The response should be an exact transcription of the data below, free of images.

* _Dataset content_:
-.-.-
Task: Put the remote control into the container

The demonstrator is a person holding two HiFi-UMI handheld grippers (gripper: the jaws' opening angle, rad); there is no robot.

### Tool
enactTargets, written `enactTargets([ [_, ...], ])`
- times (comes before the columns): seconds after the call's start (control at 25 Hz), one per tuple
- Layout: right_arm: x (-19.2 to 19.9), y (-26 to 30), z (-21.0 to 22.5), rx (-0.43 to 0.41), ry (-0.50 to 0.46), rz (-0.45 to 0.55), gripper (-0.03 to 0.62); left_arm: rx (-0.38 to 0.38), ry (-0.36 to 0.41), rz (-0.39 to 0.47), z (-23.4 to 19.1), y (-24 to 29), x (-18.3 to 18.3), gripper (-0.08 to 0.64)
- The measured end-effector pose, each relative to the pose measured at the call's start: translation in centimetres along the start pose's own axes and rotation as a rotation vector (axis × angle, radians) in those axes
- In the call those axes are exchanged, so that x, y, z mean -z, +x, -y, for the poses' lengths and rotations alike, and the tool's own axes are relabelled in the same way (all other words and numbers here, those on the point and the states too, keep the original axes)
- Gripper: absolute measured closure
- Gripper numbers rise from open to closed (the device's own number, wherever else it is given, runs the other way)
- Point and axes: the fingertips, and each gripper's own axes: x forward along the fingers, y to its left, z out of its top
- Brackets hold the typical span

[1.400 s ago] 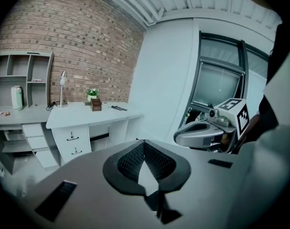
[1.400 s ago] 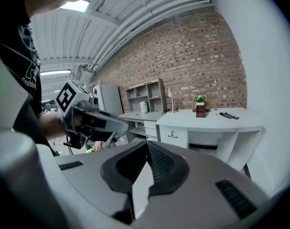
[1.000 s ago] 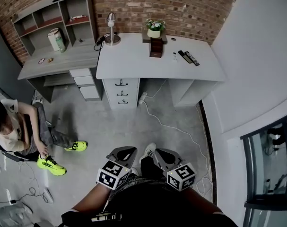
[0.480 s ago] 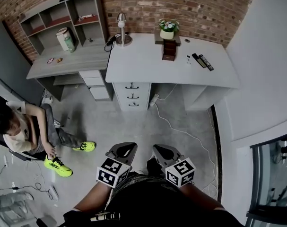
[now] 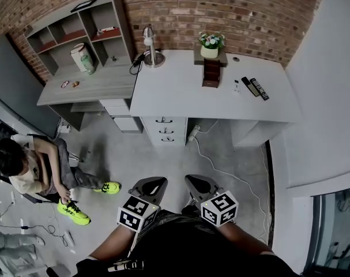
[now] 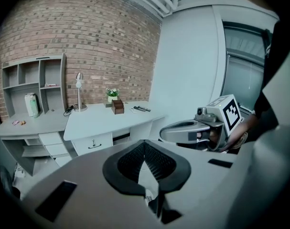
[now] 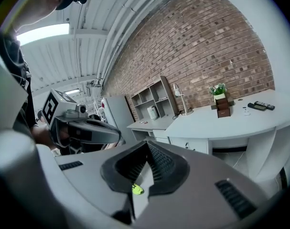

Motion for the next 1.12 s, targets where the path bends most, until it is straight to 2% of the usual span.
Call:
enactTargets([
  [0.12, -2.2, -0.2, 2.7, 0.010, 0.004, 0.029, 0.583, 0.001, 0.017, -0.005, -0.4, 2.1, -2.1, 0.566],
  [0.4, -5.5, -1.6, 9.2, 0.069, 0.035, 0.100, 0.583, 0.061, 0.165, -0.050, 0.8, 7.7, -7.4, 0.566],
  [0.56, -6.4, -3.7, 14.1, 0.152, 0.093, 0.156, 0.583, 0.101, 0.243, -0.042, 2.1, 12.1, -10.0, 0.566],
  [0.8, -5.7, -6.1, 18.7, 0.241, 0.178, 0.182, 0.583, 0.130, 0.215, -0.070, 2.6, 14.8, -9.6, 0.566],
  [1.12, -5.3, -5.4, 20.7, 0.260, 0.199, 0.139, 0.583, 0.133, 0.176, -0.089, 0.6, 16.8, -10.1, 0.566],
])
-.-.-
* _Completed task_:
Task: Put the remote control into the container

The demonstrator is a person holding two HiFi-UMI handheld grippers (gripper: the jaws' opening angle, rad); there is no robot.

### Tool
enactTargets, written `enactTargets([ [_, ...], ])`
- times (comes before the columns): seconds after the call's start (control at 25 Hz), one per tuple
- Layout: right_arm: x (-19.2 to 19.9), y (-26 to 30), z (-21.0 to 22.5), rx (-0.43 to 0.41), ry (-0.50 to 0.46), rz (-0.45 to 0.55), gripper (-0.03 to 0.62); left_arm: rx (-0.38 to 0.38), ry (-0.36 to 0.41), rz (-0.39 to 0.47), z (-23.4 to 19.1), y (-24 to 29), x (-18.3 to 18.3), gripper (-0.08 to 0.64)
- The measured end-effector pose, each relative to the pose measured at the call's start: translation in centimetres along the start pose's own axes and rotation as a rotation vector (axis × angle, radians) in those axes
- In the call those axes are exchanged, so that x, y, z mean -z, +x, -y, for the poses' lengths and rotations alike, and the tool's own axes are relabelled in the same way (all other words and numbers here, those on the point and the states too, keep the original axes)
- Gripper: absolute measured closure
- Gripper numbers rise from open to closed (the device's own number, wherever else it is given, runs the other way)
- Point and axes: the fingertips, and each gripper's own axes: x forward along the fingers, y to its left, z out of its top
- Brackets hold the typical span

[1.400 s ago] 
[1.400 s ago] 
[1.000 s ago] 
[0.480 s ago] 
[now] 
[now] 
[now] 

Motion for the next 1.12 s, targets where the path bends most, until it is straight to 2% of the usual span.
Call:
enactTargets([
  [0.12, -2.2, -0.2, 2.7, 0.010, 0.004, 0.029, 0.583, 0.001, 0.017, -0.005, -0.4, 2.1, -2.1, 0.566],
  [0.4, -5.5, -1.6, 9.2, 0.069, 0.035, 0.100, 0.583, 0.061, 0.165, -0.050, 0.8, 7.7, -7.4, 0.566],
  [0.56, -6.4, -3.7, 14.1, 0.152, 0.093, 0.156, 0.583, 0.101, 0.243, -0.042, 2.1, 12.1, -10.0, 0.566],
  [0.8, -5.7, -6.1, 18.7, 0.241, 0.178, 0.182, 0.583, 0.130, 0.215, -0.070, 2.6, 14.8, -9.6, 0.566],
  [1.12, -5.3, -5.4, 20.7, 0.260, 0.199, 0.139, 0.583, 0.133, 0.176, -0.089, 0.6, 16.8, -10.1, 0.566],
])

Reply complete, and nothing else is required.